Pieter Abbeel, born in 1977, is a professor of electrical engineering and computer sciences at the University of California, Berkeley. He serves as the Director of the Berkeley Robot Learning Lab and co-director of the Berkeley AI Research (BAIR) Lab. He is also a co-founder of Covariant, a company that receives funding from investors and focuses on teaching robots new, complex skills. Additionally, he is a co-founder of Gradescope, an online grading system used by more than 500 universities in the United States. Abbeel is best known for his research in robotics and machine learning, especially in the area of deep reinforcement learning. In 2021, he became an Investment Partner at AIX Ventures, a venture capital fund that invests in artificial intelligence startups.
Early life and education
Abbeel was born in Antwerp, Belgium, in 1977. He lived in the nearby town of Brasschaat during his childhood.
As a high school student at Sint-Michielscollege in Brasschaat, Abbeel played basketball for the school’s team. Later, he joined the basketball team at KU Leuven University, where he earned a Bachelor of Science and Master of Science in electrical engineering in 2000.

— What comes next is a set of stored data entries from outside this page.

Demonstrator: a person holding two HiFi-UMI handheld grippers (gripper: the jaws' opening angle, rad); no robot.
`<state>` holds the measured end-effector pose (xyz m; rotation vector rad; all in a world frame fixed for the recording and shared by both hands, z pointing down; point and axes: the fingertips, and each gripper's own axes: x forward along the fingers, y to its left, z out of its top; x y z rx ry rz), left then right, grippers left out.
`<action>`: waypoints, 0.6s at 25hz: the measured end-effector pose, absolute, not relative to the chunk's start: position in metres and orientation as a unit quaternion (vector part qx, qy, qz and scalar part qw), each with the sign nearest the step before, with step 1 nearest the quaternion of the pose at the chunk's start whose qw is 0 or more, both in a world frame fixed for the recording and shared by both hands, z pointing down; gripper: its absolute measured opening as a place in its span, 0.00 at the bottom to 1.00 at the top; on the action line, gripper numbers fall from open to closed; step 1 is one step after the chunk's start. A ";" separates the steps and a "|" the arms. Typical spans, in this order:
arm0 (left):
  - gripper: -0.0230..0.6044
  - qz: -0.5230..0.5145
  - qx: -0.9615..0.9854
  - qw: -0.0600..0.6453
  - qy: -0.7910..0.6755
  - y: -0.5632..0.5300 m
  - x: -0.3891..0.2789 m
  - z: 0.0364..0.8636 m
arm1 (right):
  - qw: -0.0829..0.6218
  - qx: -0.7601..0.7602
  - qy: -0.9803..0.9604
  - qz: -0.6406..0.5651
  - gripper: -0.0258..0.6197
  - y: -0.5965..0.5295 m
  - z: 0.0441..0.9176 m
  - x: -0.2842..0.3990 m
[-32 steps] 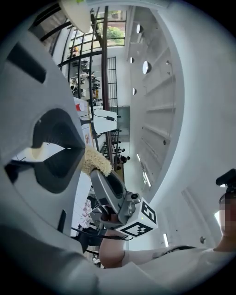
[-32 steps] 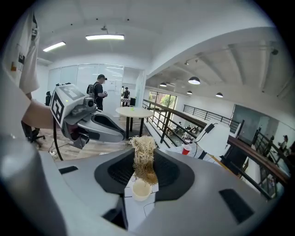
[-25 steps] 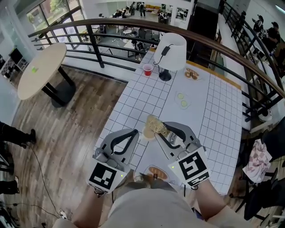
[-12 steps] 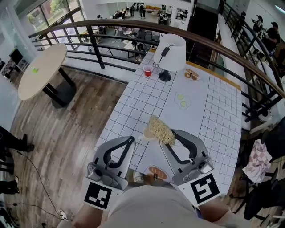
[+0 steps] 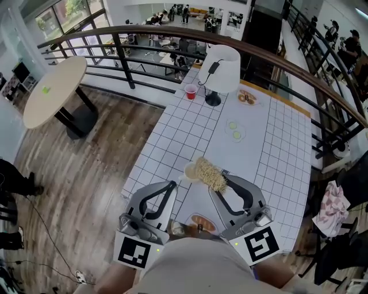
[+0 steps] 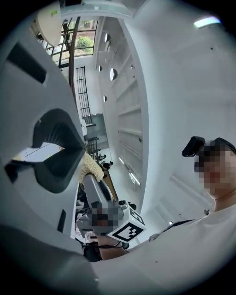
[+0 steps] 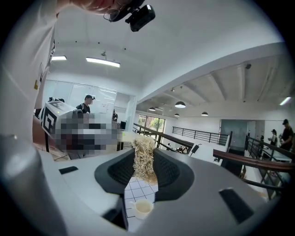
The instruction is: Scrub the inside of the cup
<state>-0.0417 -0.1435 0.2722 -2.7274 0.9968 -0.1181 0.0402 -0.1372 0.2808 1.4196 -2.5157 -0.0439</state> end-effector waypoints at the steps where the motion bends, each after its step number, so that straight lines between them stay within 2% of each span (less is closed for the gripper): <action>1: 0.06 -0.042 -0.932 0.121 0.338 -0.144 -0.040 0.273 | 0.123 0.489 -0.863 -0.014 0.21 -0.138 0.281 0.041; 15: 0.06 -0.068 -0.925 0.149 0.344 -0.144 -0.039 0.272 | 0.119 0.510 -0.850 -0.045 0.21 -0.141 0.275 0.052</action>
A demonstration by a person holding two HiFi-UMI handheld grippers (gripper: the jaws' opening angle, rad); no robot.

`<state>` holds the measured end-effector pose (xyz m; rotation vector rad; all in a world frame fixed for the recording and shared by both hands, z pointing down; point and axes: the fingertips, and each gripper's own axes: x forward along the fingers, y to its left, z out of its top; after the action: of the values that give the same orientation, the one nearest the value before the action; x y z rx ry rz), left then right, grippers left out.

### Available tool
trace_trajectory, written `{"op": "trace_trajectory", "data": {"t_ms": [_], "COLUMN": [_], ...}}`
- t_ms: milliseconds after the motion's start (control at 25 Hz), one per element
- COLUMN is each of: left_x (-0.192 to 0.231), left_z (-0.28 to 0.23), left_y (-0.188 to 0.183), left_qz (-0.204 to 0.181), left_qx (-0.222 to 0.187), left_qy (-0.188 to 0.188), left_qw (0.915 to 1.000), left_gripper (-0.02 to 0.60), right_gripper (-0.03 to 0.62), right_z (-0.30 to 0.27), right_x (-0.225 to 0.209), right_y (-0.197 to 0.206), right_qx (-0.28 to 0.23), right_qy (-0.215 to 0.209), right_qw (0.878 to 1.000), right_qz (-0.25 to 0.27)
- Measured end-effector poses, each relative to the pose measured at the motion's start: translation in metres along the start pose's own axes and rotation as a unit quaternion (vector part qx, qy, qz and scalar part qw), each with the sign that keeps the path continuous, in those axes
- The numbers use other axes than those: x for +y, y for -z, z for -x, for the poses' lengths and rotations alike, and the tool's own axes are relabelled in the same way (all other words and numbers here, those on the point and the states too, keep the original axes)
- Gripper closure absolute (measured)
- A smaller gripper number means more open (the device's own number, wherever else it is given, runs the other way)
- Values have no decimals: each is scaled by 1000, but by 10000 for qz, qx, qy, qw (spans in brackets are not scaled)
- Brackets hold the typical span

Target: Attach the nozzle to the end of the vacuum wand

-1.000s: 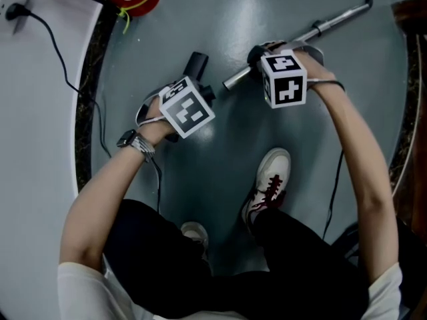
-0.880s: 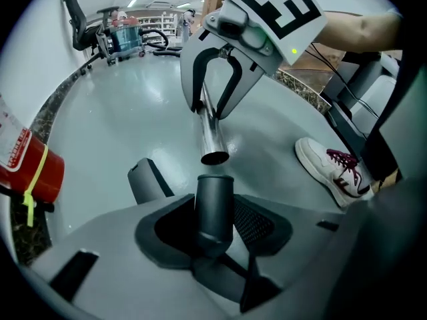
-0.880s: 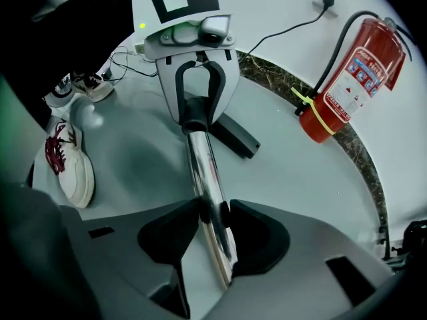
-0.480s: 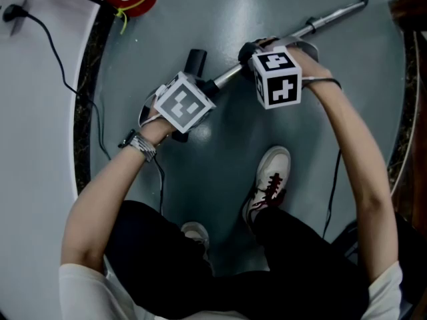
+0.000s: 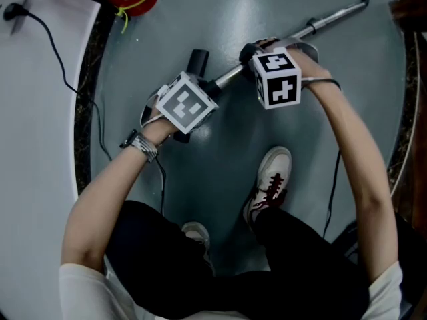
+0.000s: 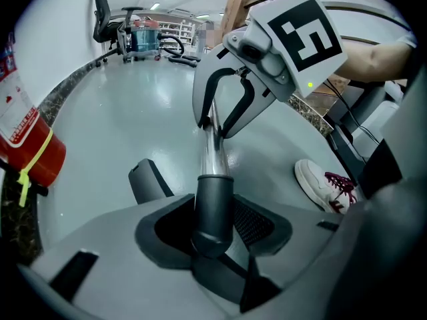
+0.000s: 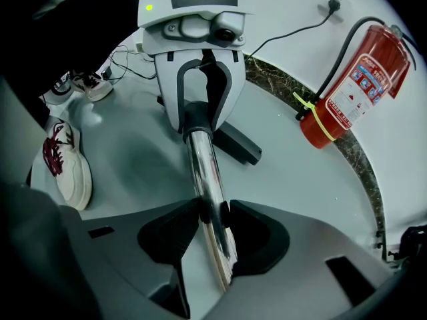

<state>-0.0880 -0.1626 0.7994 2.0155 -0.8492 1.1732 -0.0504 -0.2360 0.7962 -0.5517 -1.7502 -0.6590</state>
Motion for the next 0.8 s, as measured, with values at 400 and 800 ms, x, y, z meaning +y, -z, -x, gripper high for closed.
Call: {"op": "trace_trajectory", "data": {"t_ms": [400, 800], "left_x": [3, 7], "left_z": [1, -4], "left_y": [0, 2], "left_qz": [37, 514], "left_qx": [0, 41], "left_qy": [-34, 67], "left_qw": [10000, 9986], "left_gripper": [405, 405], "right_gripper": [437, 434], "right_z": [0, -4], "right_x": [-2, -6], "right_y": [-5, -6], "right_qx": [-45, -121], "right_qy": [62, 158], "right_qw": [10000, 9996], "right_qz": [-52, -187]}}
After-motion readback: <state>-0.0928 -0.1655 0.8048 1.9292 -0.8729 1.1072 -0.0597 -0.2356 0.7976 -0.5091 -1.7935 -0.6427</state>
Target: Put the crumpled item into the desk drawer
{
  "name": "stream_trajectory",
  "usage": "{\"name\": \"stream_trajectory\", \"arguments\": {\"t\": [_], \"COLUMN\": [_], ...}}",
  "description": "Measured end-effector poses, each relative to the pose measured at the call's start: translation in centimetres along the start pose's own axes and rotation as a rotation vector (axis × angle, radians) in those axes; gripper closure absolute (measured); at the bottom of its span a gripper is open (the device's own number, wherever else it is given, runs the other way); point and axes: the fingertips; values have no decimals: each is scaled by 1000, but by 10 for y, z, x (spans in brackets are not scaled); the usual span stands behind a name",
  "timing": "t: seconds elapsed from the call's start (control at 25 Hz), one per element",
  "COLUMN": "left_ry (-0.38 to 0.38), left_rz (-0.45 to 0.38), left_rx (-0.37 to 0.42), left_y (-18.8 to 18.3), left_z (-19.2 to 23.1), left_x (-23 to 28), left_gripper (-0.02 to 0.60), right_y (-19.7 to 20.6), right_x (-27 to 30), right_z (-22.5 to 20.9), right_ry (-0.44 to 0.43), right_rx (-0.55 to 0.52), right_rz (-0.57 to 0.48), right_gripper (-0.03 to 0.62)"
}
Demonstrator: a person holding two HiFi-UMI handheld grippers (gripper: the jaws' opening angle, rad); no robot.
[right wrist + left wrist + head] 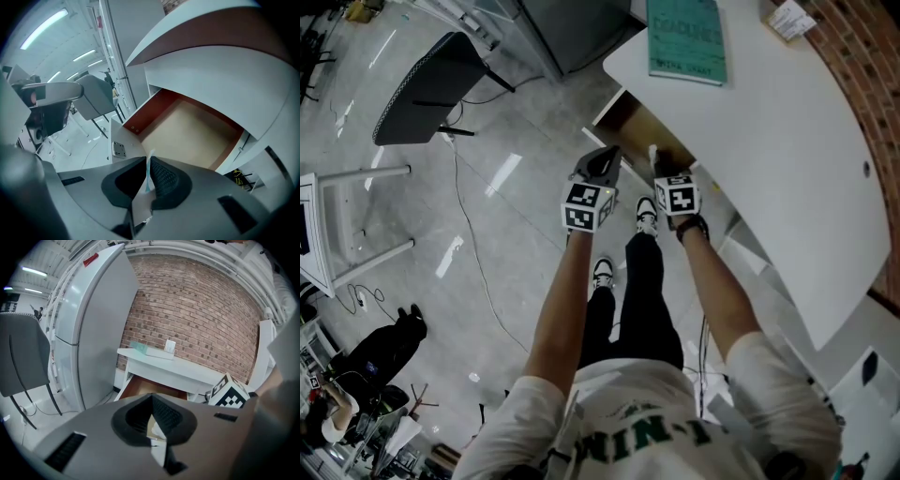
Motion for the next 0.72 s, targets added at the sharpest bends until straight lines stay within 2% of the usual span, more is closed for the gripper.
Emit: {"name": "stream_trajectory", "arguments": {"t": [0.04,0.12,0.16,0.36,0.72], "left_ry": [-1,-6,-8,-10,-2], "left_rz": [3,5,4,-3,-49], "left_rx": [0,-2,-4,-9,-4], "left_y": [0,-1,-3,-13,-51], "left_z": [0,0,0,-4,-22], "left_x": [0,-2,-4,-15,-62], "left_gripper": [584,584,584,584,584], "right_y": [0,-3,-4,-7,-32], "right_x": [-1,-5,-7,-25,-99], "right_z": [-1,-3,-2,6,24], "right_ry": [3,6,0,-21,25], "right_rx": [2,3,6,17,27], "right_rz": [2,-7,-10,-20,-118], "right_gripper": [581,492,483,476,476]}}
Point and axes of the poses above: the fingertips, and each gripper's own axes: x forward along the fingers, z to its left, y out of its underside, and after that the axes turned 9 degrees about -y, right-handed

Abbeel completed his Ph.D. in computer science at Stanford University. His research focused on artificial intelligence, and he became interested in AI because he believed it could help create tools for other fields and that intelligence is a key difference between humans and other species. Initially, Abbeel planned to earn a master’s degree in computer science, but he decided to continue for his Ph.D. because there were many AI projects at Stanford. He was the first Ph.D. student of Professor Andrew Ng, who was a new professor at Stanford at the time. After finishing his Ph.D. in 2008, Abbeel became an assistant professor in the electrical engineering and computer science department at the University of California, Berkeley.
Career
When Abbeel arrived at UC Berkeley as an assistant professor, he started the Berkeley Robot Learning Lab. In 2014, he helped create Gradescope with other engineers from UC Berkeley, including Arjun Singh, Sergey Karayev, and Ibrahim Awwal. Gradescope was bought by TurnItIn in 2018. In 2016, Abbeel joined OpenAI, where he wrote many articles about reinforcement learning, robot learning, and unsupervised learning. That same year, he became co-director of the Berkeley Artificial Intelligence Research (BAIR) Lab, which includes students studying machine learning and robotics at different education levels. He also started Berkeley Open Arms, which has a license for the Blue Robot project's intellectual property from UC Berkeley. In 2017, he became a full-time professor with tenure at UC Berkeley.
In October 2017, Abbeel and three of his students—Peter Chen, Rocky Duan, and Tianhao Zhang—helped start Covariant, which was previously called Embodied Intelligence. Based in Emeryville, California, Covariant launched in January 2020 and was covered by the New York Times, Wired, MIT Technology Review, and IEEE Spectrum. The company currently has $147 million in funding. Its website says the team is working on a universal AI to help robots see, think, and interact with the world using deep imitation learning and deep reinforcement learning. In addition to his research, Abbeel teaches college-level and graduate classes on Artificial Intelligence, Robotics, and Deep Unsupervised Learning. He also hosts a weekly podcast called The Robot Brains, which features experts in AI and robotics.
Abbeel joined Amazon in August 2024 when Amazon agreed to license Covariant's robotics foundation models and hire the company's founders. In December 2025, Abbeel was named head of Amazon's large language model efforts within the AGI organization, while continuing his work on robotics.